GOAL OF THE EXERCISE —
Look below for the line holding "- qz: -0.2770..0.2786" and the line holding "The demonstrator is". Transcribe exactly those lines and all lines between them, nothing more.

INFORMATION GIVEN —

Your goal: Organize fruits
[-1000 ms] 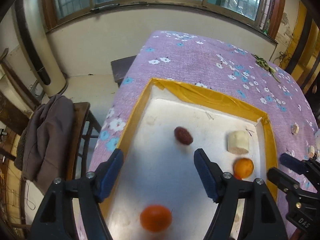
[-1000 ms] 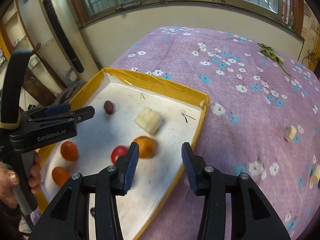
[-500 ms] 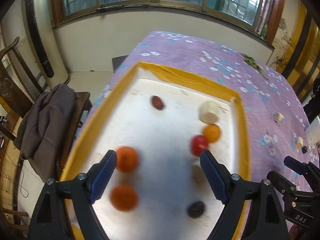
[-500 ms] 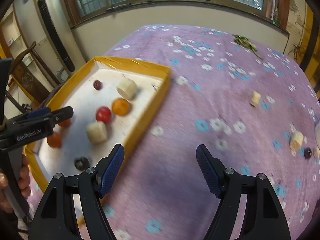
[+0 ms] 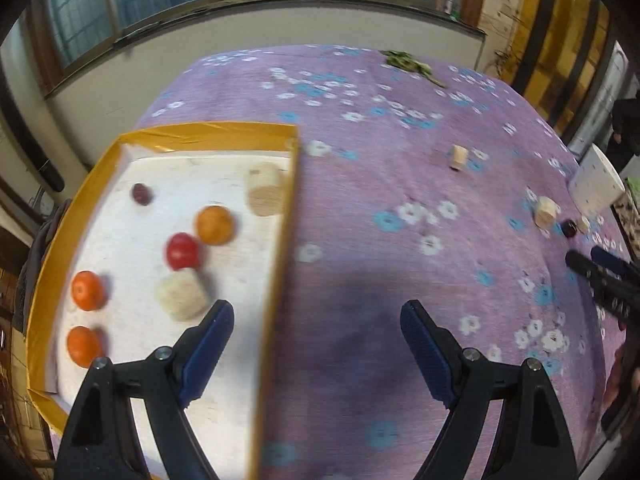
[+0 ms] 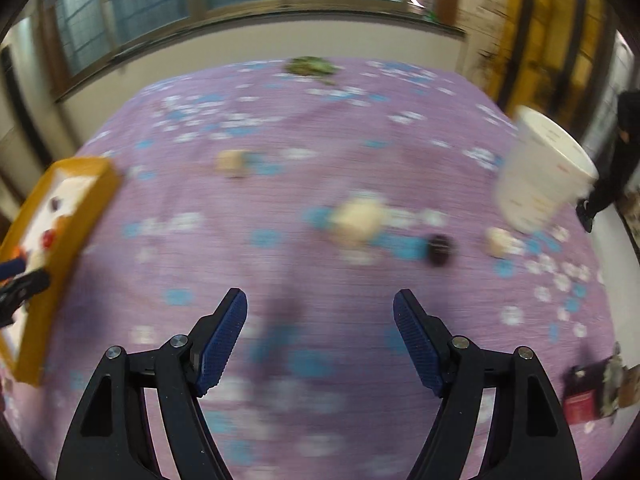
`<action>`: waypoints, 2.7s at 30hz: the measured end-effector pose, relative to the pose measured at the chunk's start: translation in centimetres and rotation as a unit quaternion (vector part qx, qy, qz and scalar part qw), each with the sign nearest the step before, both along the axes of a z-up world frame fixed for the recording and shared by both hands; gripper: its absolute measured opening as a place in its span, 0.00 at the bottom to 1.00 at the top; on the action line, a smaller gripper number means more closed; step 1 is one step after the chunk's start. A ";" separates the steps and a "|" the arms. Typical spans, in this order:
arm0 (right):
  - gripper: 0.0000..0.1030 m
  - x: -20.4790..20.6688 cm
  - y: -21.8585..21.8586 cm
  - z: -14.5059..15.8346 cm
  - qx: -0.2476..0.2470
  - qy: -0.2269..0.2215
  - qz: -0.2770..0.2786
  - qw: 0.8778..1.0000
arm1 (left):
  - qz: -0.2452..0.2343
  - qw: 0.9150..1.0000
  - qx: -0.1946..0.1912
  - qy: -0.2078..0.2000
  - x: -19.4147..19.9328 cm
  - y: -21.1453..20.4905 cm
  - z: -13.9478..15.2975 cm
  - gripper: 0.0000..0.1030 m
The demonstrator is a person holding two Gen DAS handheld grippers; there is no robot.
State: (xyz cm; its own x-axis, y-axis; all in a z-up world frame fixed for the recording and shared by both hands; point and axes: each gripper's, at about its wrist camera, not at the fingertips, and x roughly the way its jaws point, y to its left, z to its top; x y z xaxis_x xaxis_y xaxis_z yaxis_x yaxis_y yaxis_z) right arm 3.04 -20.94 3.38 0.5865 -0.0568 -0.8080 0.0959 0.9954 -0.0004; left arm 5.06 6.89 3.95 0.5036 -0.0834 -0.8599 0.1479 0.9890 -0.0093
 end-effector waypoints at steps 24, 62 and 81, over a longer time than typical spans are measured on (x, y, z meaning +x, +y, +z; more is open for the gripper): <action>0.23 2.6 -8.2 -2.1 0.046 -0.006 0.037 0.998 | -0.134 0.990 0.026 -0.026 2.0 -19.0 0.7 0.87; 0.23 -3.6 0.9 -0.2 0.078 -0.001 0.076 0.994 | -0.136 0.986 -0.099 -0.017 -1.8 -10.2 1.4 0.35; 0.23 -4.7 2.1 -1.0 0.057 0.024 0.045 0.997 | -0.143 0.988 -0.064 0.010 -0.1 -7.7 -0.9 0.51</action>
State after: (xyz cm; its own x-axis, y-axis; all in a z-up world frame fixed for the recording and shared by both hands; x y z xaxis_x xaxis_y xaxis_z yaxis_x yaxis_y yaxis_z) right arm -1.64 -18.86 2.39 0.5451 0.0876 -0.8337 0.0085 0.9939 0.1100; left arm 4.93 -0.77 3.09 0.4260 -0.3289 -0.8428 0.4195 0.8972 -0.1381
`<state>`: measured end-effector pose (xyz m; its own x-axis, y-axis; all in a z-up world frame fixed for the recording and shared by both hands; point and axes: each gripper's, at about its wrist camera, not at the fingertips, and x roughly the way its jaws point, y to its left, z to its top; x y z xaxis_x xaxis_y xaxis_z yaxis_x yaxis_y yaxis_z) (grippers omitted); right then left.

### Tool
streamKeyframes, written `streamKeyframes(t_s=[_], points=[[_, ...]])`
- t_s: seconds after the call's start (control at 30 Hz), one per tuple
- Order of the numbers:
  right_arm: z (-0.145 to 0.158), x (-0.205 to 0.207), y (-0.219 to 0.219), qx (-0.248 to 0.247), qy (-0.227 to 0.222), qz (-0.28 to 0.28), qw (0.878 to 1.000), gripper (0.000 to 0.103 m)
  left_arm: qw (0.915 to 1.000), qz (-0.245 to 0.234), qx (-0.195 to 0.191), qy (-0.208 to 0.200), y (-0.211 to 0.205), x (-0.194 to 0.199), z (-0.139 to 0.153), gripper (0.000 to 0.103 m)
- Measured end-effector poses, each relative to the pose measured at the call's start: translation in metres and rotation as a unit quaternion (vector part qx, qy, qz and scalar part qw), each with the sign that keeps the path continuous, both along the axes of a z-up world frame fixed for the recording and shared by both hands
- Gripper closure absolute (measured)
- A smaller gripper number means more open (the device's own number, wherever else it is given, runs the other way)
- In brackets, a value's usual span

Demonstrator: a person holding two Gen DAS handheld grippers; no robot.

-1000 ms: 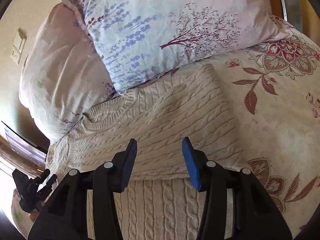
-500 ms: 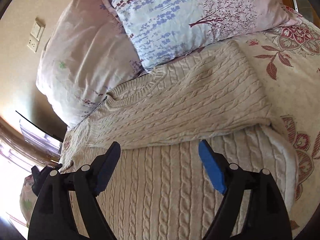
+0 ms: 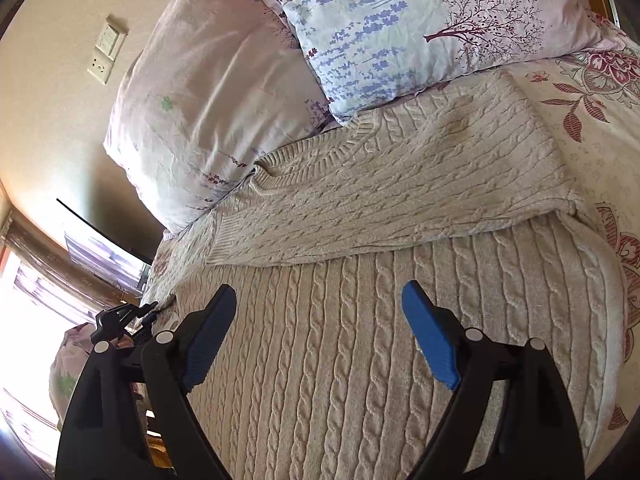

ANSWER TO THIS TASK —
  - qz: -0.2770..0.2786
  - qw: 0.8778..1.0000
arm1 (left):
  - qz: -0.2452..0.2343
  - qw: 0.9150..1.0000
  - qx: -0.1946..0.1912
  - qy: -0.2078..0.2000
  - x: -19.4147..19.9328 cm
  - y: -21.1453..20.4905 cm
  - z: -13.9478..15.2975 cm
  - gripper: 0.0000..0.1030 m
The demonstrator is a person holding two Gen DAS handheld grippers; there is no robot.

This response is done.